Collected data

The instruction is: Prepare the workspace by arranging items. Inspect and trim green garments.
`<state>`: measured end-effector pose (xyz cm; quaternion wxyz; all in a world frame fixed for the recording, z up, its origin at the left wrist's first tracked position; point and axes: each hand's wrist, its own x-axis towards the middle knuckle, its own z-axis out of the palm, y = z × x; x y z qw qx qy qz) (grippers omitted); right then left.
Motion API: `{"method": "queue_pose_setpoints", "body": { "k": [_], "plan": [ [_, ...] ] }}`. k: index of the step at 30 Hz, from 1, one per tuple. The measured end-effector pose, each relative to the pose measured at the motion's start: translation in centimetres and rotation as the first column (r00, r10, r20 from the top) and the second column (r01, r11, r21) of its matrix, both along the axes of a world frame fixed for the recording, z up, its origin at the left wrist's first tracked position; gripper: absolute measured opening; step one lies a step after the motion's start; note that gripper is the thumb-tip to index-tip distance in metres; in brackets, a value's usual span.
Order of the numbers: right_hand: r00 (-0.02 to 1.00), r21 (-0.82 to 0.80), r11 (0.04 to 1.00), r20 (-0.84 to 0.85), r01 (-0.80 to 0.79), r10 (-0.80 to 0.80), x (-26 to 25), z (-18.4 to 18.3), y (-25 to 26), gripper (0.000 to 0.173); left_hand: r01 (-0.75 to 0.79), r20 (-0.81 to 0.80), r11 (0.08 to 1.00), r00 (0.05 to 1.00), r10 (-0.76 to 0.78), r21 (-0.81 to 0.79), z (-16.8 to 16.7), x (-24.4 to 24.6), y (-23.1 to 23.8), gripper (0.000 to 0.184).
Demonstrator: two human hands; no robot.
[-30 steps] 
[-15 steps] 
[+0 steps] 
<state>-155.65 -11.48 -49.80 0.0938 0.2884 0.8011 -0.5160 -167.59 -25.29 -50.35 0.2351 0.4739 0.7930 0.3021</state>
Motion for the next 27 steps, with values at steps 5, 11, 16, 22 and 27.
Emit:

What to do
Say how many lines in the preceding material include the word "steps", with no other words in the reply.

Exercise result
4